Cuentos de Fray Mocho

Pascalino

Es uno de nuestros calabreses más distinguidos y al mismo tiempo el verdulero más popular del barrio de la Piedad, cuyas calles recorre diariamente con su carrito de mano, desempeñando alternativamente el papel de caballo de tiro y el de comerciante al menudeo.

Es una especie de guión tirado desde la elegante casa de familia hasta el modesto cuarto de conventillo, y él nivela, tuteándolas, a la empingorotada dama a quien le falta de repente algún ingrediente para preparar un plato improvisado, con la cocinera sin trabajo, que para no perder la costumbre y asentar la mano, se sisa a sí misma cinco centavos en el clásico puchero.

Con su galerita terciada sobre la oreja, sus pantalones y su saco deshermanados, que de puro cortos ya casi ni se saludan, va de puerta en puerta, asomando su cara de doble sentido—pues desde la boca para arriba parece ser un melancólico, y desde el mismo punto para abajo, de un gordo divertido—y, gritando con doliente voz de falsete, que se filtra como en chorritos como a través de una mascada cosmopolita, verdadera asamblea de puchos callejeros:

-¡Se me caen los pantalones!... ¡ay!... ¡se me caen los pantalones!
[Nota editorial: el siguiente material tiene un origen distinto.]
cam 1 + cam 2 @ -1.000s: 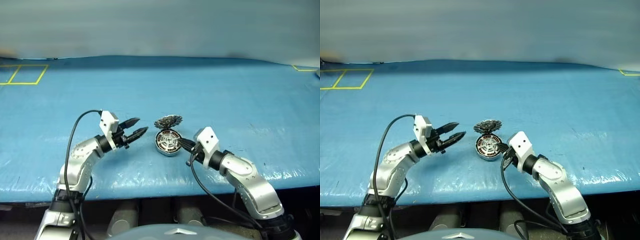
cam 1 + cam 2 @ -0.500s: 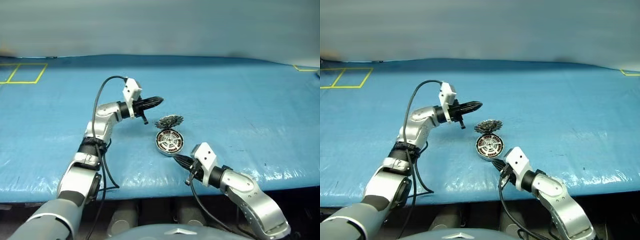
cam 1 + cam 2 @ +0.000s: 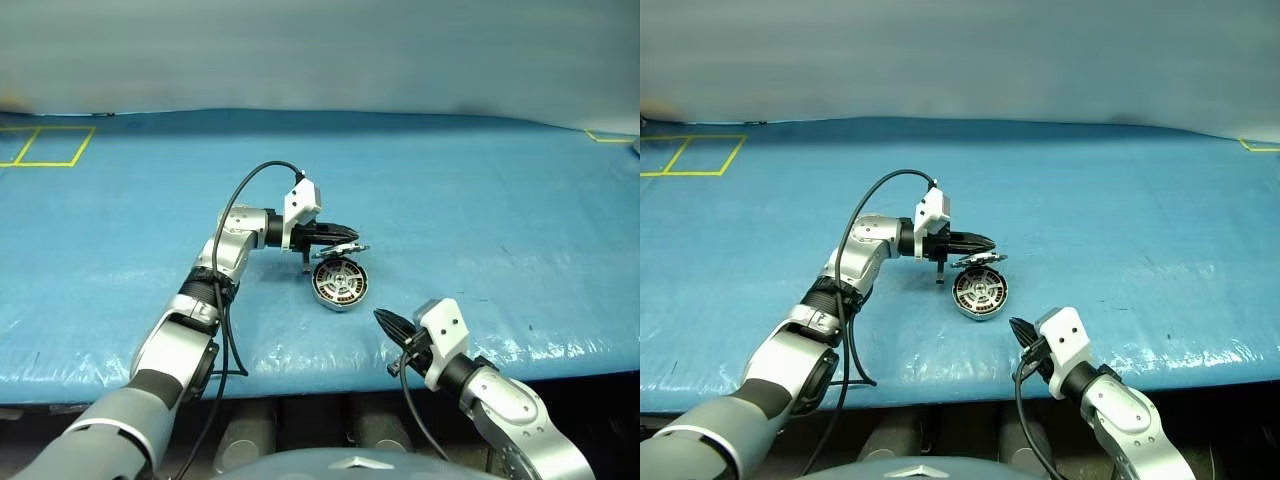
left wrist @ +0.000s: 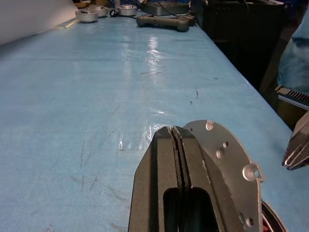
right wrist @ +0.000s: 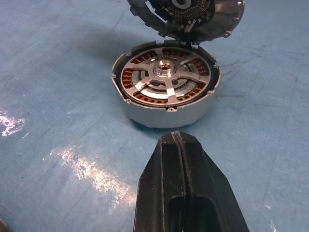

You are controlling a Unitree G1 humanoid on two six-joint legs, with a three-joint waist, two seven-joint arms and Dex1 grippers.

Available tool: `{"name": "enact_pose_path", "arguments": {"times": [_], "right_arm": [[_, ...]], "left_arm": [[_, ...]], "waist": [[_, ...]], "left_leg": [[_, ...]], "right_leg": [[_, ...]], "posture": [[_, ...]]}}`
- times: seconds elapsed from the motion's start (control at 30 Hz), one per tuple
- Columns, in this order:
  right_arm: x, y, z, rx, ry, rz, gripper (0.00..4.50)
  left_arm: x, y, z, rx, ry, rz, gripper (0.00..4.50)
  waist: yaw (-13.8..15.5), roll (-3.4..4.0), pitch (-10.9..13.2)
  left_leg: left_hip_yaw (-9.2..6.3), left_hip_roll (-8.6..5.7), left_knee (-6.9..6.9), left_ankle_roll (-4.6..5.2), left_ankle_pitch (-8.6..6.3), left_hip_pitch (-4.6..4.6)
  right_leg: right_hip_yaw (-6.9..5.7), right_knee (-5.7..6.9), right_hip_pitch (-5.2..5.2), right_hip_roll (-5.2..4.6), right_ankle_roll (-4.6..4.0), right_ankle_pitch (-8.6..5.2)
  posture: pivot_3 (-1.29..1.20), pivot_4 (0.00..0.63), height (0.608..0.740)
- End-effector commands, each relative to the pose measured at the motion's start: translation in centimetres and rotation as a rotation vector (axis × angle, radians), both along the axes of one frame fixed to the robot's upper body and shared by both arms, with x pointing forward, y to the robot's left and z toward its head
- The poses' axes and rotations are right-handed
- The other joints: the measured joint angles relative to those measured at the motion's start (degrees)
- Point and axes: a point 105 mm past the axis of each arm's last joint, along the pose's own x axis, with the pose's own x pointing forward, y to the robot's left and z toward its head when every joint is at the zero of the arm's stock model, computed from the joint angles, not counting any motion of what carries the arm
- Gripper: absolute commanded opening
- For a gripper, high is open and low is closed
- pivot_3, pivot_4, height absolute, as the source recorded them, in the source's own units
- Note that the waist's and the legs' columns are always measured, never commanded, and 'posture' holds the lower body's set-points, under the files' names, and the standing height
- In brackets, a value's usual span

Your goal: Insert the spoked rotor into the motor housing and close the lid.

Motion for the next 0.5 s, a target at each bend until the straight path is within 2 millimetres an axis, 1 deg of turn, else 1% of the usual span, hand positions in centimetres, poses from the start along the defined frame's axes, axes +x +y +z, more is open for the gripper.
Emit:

La frase pregonera, que más parece anunciadora de una catástrofe escandalosa, ya no llama, sin embargo, la atención de la clientela: todo el barrio la conoce y sabe que traducida al criollo quiere decir simplemente:

–¡Señora!... ¡ Aquí está Pascalino!...

Y convocadas por ella salen las compradoras a la puerta, quienes francamente y quienes con un gracioso recato, revelador de escrúpulos sociales muy recomendables, mientras otras entablan su negociación desde el descanso de la escalera, obligándole a viajes frecuentes, hasta el carrito, que le permiten desplegar las gracias de su porte.

–¿Tiene longaniza, marchante?

–¡Merá! ¡Num gomprate chalchicho’oggi!... ¡Num é buona per naida!

–¿Por qué?

–¡Mo!... ¡Yandangarando periti li caniche dil monichipio!

–¿Qué me dice?

Aquí Pascalino, que se siente importante con su noticia, exclama en tono sentencioso al para que discretamente petulante:

–¡Domandalo al tuo maritos!... ¡Li canchi, vendono li periti a cuelo qui fanno cholchicho... ¡Guandio ti lo dicos e berqué lo só!

Y extrayendo del carrito un envoltorio de papeles, y de éste una yunta de chorizos que para luciro los mejor hace cabalgar sobre su índice:

–¡Merá!... ¡Roba fina, cuesta!... ¡Mó!... ¡Li chorichi non si fanno gum artigoli di perro!... ¡Cuesto si po mangiare comi-ti-lo-dico!

–Pero marchante... ¡yo lo que necesito son longanizas!

–¡Ti prechisa chorichi!... ¡Lo só bene!... ¡L’altra ruba non é buona, te l’ho deto!

–Pero vea, marchante...

Pascalino se siente arrebatado; las venas del cuello se le inflan, los ojos se le inyectan, le revuelve la bilis, evidentemente, la terquedad de una cliente que quiere longanizas cuando él no tiene y se encamina apresuradamente a su carro para marcharse, pero vuelve con la misma rapidez, se encara con ella, desocupa la boca de la mascada que le dificulta la palabra, y dice en tono despreciativo, aunque casi lloriqueante de puro meloso y derretido:

–¡Mó!... ¿Berqué nun parlate guiaro allora?... ¡Voy volete artigoli fati con gose di pero!... ¡Ebene!... ¡Andati al meregato si volete!... ¡Pascalino non dimentigará di la sua fama!

Y ante semejante indignación la compradora que necesitaba longanizas, se somete a la tiranía del marchante que, de casa en casa y de puerta en puerta, urde mentiras en su media lengua e impone su voluntad soberana.